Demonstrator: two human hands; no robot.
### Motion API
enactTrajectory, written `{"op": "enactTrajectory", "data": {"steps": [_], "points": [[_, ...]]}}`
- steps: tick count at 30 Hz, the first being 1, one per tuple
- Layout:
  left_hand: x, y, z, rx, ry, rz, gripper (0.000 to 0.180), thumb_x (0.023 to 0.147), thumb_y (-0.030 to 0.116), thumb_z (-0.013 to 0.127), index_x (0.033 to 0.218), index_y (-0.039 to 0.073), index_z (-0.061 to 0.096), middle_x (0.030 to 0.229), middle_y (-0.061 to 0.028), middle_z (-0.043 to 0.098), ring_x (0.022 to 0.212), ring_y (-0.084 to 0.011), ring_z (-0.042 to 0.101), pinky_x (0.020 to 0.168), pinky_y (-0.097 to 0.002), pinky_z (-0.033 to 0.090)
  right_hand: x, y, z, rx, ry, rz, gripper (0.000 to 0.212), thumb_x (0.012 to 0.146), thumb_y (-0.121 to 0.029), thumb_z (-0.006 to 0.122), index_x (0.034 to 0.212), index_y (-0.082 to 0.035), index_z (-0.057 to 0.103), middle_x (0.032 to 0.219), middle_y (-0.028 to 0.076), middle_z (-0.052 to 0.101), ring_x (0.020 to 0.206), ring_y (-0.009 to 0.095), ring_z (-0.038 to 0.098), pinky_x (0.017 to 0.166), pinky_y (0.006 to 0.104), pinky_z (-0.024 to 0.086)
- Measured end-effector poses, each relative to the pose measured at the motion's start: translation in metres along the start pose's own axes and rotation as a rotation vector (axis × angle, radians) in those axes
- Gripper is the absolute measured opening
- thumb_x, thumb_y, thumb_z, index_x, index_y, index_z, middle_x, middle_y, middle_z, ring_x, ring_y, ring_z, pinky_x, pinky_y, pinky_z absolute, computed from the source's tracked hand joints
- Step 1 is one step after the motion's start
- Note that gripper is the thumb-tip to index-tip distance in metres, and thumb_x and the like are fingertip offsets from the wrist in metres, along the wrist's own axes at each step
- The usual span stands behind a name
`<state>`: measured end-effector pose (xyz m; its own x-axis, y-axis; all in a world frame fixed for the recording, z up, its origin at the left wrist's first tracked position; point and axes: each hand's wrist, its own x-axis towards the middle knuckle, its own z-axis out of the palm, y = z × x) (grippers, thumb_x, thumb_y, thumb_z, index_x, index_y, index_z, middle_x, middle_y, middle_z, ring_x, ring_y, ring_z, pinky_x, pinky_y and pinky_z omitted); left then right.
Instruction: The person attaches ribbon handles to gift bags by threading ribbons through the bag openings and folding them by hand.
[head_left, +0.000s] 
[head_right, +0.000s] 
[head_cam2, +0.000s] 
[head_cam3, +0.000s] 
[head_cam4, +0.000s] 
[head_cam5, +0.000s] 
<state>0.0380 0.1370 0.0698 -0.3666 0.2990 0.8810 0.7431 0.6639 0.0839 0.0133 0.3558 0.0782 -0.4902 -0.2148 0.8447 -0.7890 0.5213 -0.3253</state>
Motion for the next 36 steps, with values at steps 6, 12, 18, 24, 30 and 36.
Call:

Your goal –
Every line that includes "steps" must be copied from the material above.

Output for this task –
enactTrajectory, written `{"op": "enactTrajectory", "data": {"steps": [_], "points": [[_, ...]]}}`
- steps: tick count at 30 Hz, the first being 1, one per tuple
Motion for the next 36 steps, with values at steps 6, 12, 18, 24, 30 and 36.

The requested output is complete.